Phi-3.5-mini-instruct-GGUF
Property | Value |
---|---|
Parameter Count | 3.82B |
Model Type | Text Generation / Conversational |
Quantization Options | 2-bit to 8-bit precision |
Original Creator | Microsoft |
Conversion Author | MaziyarPanahi |
What is Phi-3.5-mini-instruct-GGUF?
Phi-3.5-mini-instruct-GGUF is a quantized version of Microsoft's Phi-3.5-mini-instruct model, converted to the GGUF format for optimal performance and compatibility with various inference frameworks. This conversion enables efficient local deployment while maintaining the model's core capabilities.
Implementation Details
The model has been converted to GGUF format, which is the successor to GGML, offering improved compatibility and performance. It provides multiple quantization options ranging from 2-bit to 8-bit precision, allowing users to balance between model size and accuracy based on their specific needs.
- Multiple quantization options (2-bit to 8-bit)

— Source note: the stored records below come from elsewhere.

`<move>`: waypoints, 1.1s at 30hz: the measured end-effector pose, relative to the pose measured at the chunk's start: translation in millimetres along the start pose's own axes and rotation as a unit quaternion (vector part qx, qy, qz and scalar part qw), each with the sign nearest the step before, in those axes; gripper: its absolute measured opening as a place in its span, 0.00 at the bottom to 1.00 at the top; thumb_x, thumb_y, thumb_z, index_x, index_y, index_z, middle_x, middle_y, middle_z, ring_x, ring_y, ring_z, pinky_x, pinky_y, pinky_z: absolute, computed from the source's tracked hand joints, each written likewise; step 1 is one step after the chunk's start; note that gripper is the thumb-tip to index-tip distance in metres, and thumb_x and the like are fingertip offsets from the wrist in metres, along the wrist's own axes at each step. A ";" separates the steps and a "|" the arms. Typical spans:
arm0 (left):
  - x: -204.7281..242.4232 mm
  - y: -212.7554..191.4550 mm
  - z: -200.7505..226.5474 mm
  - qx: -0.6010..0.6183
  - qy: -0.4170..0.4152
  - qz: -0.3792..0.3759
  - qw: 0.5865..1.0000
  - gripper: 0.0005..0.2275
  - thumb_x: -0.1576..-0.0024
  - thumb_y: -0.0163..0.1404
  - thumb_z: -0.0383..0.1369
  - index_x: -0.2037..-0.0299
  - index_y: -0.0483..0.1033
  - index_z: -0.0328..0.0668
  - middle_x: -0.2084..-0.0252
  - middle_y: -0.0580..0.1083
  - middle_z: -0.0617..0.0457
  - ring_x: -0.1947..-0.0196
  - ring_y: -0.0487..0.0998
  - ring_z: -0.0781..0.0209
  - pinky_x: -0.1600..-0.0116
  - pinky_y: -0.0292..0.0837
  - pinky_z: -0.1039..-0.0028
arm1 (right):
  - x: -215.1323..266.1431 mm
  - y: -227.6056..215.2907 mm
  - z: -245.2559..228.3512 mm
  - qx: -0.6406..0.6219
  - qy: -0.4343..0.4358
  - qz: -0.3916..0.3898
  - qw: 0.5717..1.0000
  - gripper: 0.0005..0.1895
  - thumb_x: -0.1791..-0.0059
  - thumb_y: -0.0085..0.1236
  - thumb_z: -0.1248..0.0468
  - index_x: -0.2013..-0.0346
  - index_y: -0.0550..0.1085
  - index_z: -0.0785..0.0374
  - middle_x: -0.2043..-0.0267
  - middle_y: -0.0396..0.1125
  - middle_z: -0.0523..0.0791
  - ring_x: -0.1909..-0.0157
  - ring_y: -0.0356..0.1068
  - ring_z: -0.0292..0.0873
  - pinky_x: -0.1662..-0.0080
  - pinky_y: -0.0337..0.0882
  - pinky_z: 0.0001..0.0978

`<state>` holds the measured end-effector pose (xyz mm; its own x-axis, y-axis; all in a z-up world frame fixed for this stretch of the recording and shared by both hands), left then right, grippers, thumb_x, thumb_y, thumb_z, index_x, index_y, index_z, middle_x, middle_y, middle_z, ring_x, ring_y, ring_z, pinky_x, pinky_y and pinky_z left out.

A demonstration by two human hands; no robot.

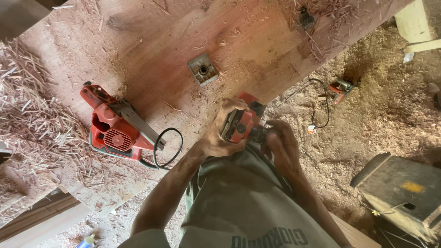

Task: The person assembles a handheld electric planer by attaching a metal base plate and inserting a cutter blade. They align the base, secure it with screws, and fit the blade into the cutter head, then reattach the cover.

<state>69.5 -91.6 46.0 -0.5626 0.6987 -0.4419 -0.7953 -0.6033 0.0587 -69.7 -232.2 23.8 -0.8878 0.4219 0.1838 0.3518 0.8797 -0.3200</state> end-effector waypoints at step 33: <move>-27.3 35.7 -12.7 -0.043 0.040 -0.055 0.997 0.38 0.56 0.65 0.28 0.33 0.59 0.43 0.45 0.67 0.46 0.44 0.71 0.44 0.42 0.67 0.58 | 6.7 -15.6 42.7 0.066 0.056 0.024 0.996 0.26 0.40 0.27 0.47 0.54 0.69 0.65 0.78 0.65 0.42 0.79 0.60 0.33 0.75 0.58 0.27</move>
<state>59.3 -137.2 48.8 -0.4501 0.7316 -0.5120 -0.8272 -0.5576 -0.0696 -93.9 -252.5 -9.7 -0.8302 0.4905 0.2650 0.3440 0.8248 -0.4488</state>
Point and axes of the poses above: each hand's wrist, its own x-axis away from the middle knuckle, its own y-axis out of the palm, z = x × y, the point moved 9 cm from there along -x, towards the middle knuckle
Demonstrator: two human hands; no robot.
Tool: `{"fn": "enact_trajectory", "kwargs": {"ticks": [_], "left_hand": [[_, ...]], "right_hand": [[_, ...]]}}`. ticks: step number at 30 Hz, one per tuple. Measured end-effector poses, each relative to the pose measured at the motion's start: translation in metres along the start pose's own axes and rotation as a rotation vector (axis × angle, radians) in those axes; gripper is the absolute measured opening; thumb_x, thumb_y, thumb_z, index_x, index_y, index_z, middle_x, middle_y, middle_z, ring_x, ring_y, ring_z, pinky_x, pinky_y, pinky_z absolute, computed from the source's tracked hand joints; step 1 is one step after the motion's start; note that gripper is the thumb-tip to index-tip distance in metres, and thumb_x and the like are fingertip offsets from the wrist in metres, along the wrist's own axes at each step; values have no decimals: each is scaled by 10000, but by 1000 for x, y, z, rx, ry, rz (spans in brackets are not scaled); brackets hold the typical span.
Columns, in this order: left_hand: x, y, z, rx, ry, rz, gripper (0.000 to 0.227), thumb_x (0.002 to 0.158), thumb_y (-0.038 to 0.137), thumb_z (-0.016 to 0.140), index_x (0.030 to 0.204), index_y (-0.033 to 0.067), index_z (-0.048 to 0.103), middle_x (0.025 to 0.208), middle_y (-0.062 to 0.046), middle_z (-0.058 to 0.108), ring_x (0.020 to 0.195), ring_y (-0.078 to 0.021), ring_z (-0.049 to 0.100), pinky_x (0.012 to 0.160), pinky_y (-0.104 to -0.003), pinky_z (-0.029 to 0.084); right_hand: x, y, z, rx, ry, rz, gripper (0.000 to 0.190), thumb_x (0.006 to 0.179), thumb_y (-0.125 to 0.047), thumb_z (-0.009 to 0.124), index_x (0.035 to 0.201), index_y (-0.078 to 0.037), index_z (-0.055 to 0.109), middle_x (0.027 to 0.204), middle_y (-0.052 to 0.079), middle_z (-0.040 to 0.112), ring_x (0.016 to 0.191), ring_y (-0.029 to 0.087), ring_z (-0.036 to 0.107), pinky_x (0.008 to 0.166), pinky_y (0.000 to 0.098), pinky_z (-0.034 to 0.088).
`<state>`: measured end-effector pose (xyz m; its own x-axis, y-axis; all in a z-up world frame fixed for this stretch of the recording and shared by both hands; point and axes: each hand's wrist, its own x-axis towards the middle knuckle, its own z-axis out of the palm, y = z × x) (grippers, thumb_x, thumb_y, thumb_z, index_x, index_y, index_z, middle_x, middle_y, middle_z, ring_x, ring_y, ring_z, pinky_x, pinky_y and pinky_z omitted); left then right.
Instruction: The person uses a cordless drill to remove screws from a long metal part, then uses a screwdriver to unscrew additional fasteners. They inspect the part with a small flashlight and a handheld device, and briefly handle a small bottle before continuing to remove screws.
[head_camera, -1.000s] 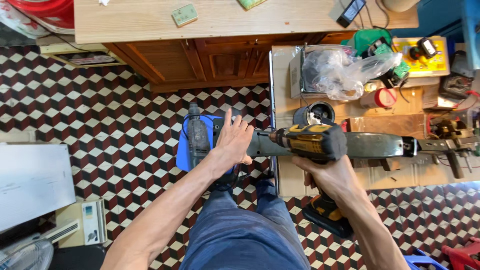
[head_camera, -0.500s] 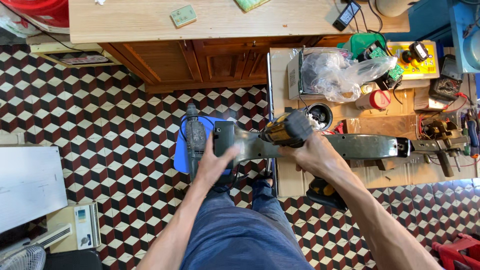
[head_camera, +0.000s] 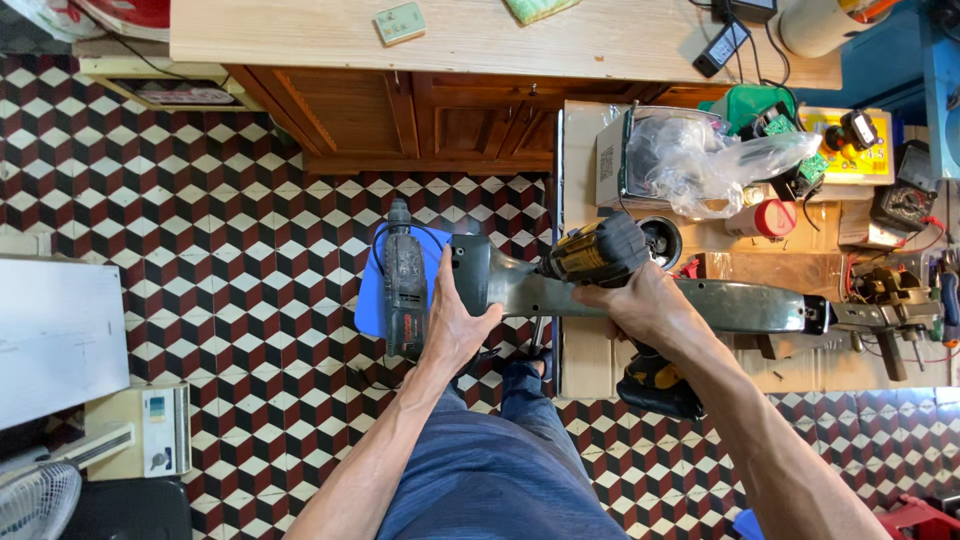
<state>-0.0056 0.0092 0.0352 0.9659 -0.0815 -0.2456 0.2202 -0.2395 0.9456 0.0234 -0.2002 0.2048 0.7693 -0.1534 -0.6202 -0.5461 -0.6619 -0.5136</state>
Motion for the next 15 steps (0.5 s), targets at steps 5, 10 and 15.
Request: {"fn": "enact_trajectory", "kwargs": {"ticks": [5,10,15], "left_hand": [[4,-3,4,-19,12,44,1108,760,173,787,1601,-13,90,1568,-301,321,1449,-409,379,1209,-434,321],[6,-5,7,12,26,45,1098,755,170,789,1584,-39,101,1611,-312,255,1505,-427,280,1249,-438,233],[5,-6,9,17,15,28,1098,751,183,781,1586,-37,104,1615,-307,250,1512,-418,270,1256,-437,225]], "right_hand": [[11,7,6,-95,36,-158,399,793,-154,784,1171,-78,681,867,25,737,628,127,593,572,329,526],[25,20,1,-62,-13,-327,351,796,-129,777,1133,-62,705,910,18,754,768,105,637,712,307,538],[22,18,0,-74,-12,-206,299,815,-148,777,1084,-37,709,828,55,732,717,138,639,665,334,542]]}}
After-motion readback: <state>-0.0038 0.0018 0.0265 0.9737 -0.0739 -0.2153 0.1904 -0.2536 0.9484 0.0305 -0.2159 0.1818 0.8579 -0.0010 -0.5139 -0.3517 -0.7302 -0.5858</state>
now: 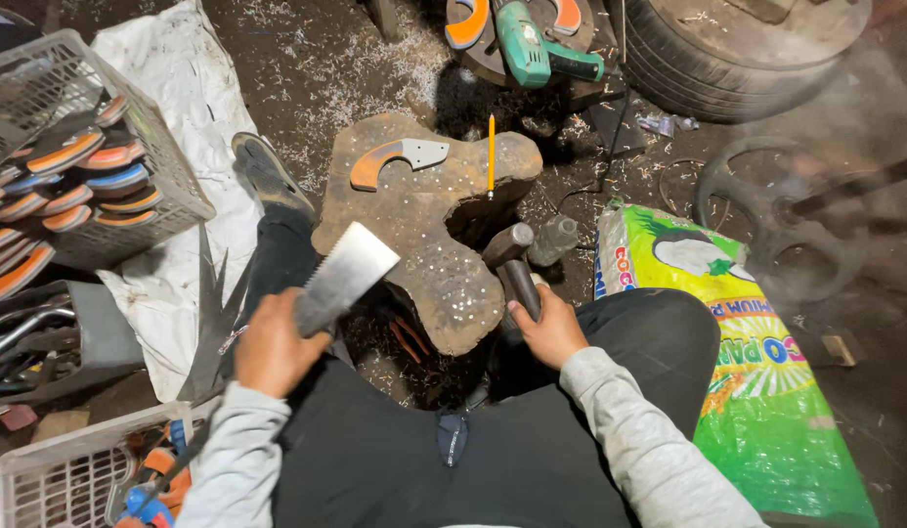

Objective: The person marks a metal saw blade with a pencil, then uses a hammer and chisel to shape the blade on a wooden stump. The person repeatedly strikes the chisel to bend the metal and inspects the result.

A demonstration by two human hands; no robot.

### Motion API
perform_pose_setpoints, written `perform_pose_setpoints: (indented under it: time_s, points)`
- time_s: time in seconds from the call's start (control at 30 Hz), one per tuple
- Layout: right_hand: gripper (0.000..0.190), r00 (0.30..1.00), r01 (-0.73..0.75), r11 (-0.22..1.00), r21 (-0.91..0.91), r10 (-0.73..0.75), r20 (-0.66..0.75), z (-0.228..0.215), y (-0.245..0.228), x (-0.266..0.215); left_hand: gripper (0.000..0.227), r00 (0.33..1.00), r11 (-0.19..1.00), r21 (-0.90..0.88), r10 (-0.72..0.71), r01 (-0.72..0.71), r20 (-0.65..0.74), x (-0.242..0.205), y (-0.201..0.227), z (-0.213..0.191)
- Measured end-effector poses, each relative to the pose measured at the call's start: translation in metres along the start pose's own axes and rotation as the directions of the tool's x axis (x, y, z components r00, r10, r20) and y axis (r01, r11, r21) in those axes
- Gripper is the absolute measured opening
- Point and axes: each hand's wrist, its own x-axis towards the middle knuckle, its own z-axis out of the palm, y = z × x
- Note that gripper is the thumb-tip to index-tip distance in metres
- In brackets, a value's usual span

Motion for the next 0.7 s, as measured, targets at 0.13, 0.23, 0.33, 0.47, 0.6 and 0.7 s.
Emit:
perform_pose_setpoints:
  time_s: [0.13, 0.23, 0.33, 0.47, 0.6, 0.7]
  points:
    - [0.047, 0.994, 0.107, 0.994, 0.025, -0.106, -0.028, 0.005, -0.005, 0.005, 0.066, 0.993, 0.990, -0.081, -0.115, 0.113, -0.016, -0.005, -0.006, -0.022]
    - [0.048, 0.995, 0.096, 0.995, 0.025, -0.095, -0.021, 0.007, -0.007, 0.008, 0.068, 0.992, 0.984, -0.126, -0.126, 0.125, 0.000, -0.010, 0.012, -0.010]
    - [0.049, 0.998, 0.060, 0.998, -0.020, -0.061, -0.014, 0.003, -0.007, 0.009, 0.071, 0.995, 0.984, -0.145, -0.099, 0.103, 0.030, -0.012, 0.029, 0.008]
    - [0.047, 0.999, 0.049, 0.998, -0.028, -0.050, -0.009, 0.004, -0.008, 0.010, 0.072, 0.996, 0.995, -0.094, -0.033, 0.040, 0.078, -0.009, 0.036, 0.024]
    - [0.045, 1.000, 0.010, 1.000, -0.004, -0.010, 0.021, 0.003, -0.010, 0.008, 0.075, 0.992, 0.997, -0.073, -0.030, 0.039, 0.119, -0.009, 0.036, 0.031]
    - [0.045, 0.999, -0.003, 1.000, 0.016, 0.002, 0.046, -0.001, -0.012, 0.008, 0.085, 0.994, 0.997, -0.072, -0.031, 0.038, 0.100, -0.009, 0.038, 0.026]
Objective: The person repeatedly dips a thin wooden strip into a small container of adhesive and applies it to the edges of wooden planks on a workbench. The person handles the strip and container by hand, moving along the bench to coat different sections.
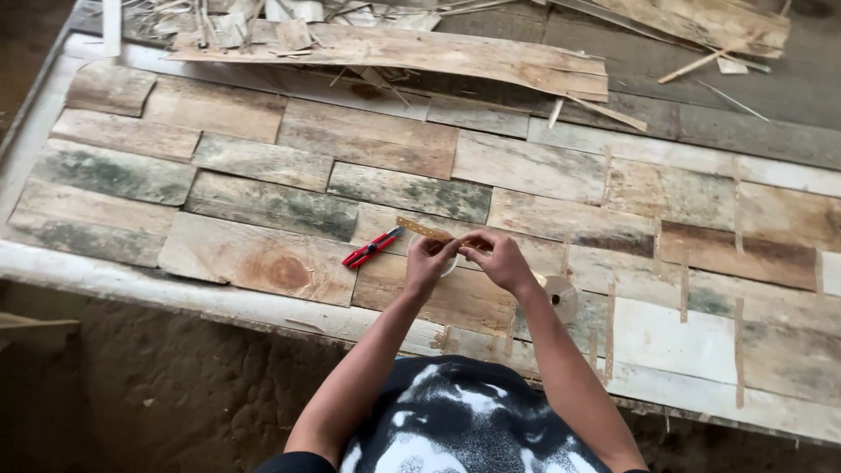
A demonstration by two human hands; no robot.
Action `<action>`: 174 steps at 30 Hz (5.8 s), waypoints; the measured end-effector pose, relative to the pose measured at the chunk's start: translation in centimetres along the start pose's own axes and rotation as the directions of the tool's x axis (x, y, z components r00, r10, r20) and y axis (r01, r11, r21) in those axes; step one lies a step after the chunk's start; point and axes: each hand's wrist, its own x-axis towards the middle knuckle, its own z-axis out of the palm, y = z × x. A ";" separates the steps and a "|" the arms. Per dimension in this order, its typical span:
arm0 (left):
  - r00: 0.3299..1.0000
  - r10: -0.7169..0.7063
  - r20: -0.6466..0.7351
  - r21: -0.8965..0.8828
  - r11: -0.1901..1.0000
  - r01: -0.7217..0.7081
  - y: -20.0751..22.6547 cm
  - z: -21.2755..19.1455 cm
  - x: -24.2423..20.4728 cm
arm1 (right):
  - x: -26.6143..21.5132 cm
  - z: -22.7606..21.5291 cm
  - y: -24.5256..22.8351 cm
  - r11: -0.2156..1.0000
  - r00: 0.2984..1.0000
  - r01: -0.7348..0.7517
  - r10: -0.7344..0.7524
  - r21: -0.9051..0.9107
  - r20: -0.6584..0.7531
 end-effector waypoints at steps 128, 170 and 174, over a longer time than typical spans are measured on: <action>0.634 0.060 0.771 0.580 0.346 -0.738 -2.9 -0.9 3.6 | -0.3 1.1 5.4 0.956 0.990 -0.083 0.111 -0.281 0.083; 0.825 -0.157 0.543 0.691 0.641 -0.333 -3.8 -4.3 7.7 | 1.8 -9.0 14.3 0.996 0.807 -0.092 0.070 -0.008 -0.587; 0.870 -0.174 0.462 0.677 0.703 -0.220 -2.6 -3.3 6.8 | 0.1 -10.5 17.8 0.923 0.801 -0.232 0.002 -0.308 -0.598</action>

- GGUF format optimization
- Compatibility with major inference frameworks
- Optimized for local deployment
Core Capabilities
- Text generation and instruction following
- Conversational AI applications
- Efficient local inference
- Cross-platform compatibility
Frequently Asked Questions
Q: What makes this model unique?
This model stands out for its efficient implementation of Microsoft's Phi-3.5 architecture in GGUF format, offering various quantization options while maintaining good performance. It's particularly suitable for users seeking a balance between model capability and resource efficiency.
Q: What are the recommended use cases?
The model is well-suited for text generation tasks, conversational applications, and instruction-following scenarios. It's particularly valuable for users who need to run inference locally with limited computational resources.